We note that at oral argument, Combined contended that the $3,000 to $4,000 a month Tighe received from CBS following his disability was income from CBS, as his employer. The evidence in the record on this issue consists of Tighe's income tax returns which show nominal wages and Bahm's testimony that the management consultation fees that CBS paid to Tighe were self-employment income to him through ABM. Bahm also stated that the $3,000 to $4,000 that Tighe received from CBS through ABM was included in gross receipts on the Schedule C for ABM.

In addition, Tighe testified that after his heart attack in July 1994, he was no longer an employee of CBS and that he did not receive a management consultation fee from CBS because he was unable to perform his original duties.
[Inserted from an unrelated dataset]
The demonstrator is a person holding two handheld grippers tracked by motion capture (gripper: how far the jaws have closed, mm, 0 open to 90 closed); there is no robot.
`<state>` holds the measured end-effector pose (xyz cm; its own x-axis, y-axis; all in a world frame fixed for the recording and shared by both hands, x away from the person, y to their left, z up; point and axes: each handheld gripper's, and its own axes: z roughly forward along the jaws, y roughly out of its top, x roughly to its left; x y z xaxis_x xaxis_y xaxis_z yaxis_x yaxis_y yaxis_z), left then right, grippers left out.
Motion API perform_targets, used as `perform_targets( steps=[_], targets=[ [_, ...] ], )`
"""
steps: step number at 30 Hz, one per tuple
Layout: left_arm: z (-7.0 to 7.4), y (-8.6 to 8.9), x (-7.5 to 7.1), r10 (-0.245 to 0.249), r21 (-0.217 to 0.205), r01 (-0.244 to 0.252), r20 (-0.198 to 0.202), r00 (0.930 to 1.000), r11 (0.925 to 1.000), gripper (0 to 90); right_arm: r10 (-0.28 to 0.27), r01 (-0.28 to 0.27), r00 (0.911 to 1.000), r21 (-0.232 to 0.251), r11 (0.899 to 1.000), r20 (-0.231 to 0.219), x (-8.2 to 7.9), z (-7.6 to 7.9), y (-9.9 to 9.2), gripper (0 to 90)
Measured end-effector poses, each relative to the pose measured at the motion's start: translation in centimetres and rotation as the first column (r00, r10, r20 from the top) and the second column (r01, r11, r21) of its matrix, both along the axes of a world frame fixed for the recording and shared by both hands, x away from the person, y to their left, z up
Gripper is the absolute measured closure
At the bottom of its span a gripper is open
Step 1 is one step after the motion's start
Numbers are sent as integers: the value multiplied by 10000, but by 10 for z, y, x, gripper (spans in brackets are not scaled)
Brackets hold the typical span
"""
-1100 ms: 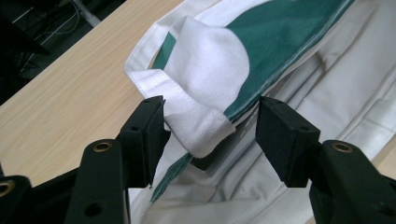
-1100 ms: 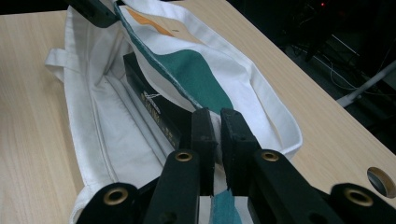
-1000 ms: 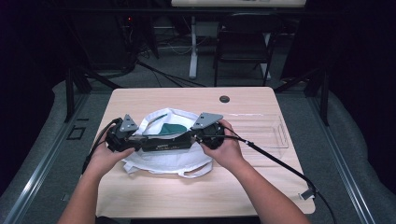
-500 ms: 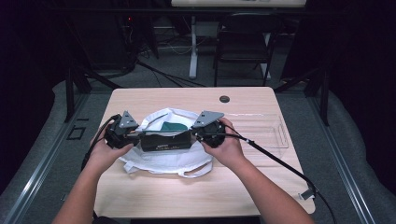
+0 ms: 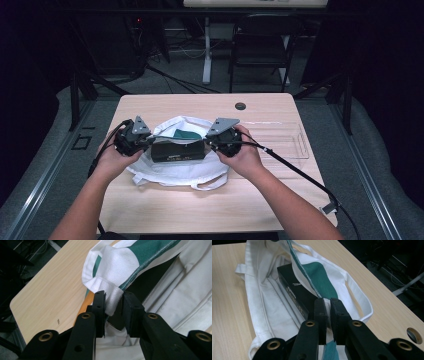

Instead, he stated that the money he received from CBS after his heart attack was a draw on his accumulated profits from CBS. No contradicting evidence was submitted by Combined to show that the $3,000 to $4,000 Tighe received from CBS was income from an employer. We conclude that the record does not support Combined's contention.

Self-Employment Income

Tighe contends that Combined should not have been allowed to reduce his *675 disability benefits because he showed a net loss through ABM for every year except 1994, when ABM had a net profit of $117. He further contends that the district court erred in finding that self-employment income means gross receipts from self-employment. Combined contends that the gross receipts from ABM are Tighe's self-employment income regardless of any business expenses he reported for federal income tax purposes. Therefore, the issue is whether Tighe had self-employment income that reduced the amount of his disability benefits.

In its order, the district court did not explicitly state that it was using gross receipts for Tighe's self-employment income. Net profits, however, would have only marginally reduced Tighe's benefits. Tighe's Schedule C for 1994 showed that ABM's net profits were $117. After 1994, ABM had net losses of $9,676 for 1995, $13,758 for 1996, and $68,715 for 1997. In contrast, ABM's gross receipts were $104,632 for 1994, $106,670 for 1995, $103,783 for 1996, and $44,583 for 1997. Therefore, the district court could have used only gross receipts to determine that the reduction of Tighe's benefits was correct.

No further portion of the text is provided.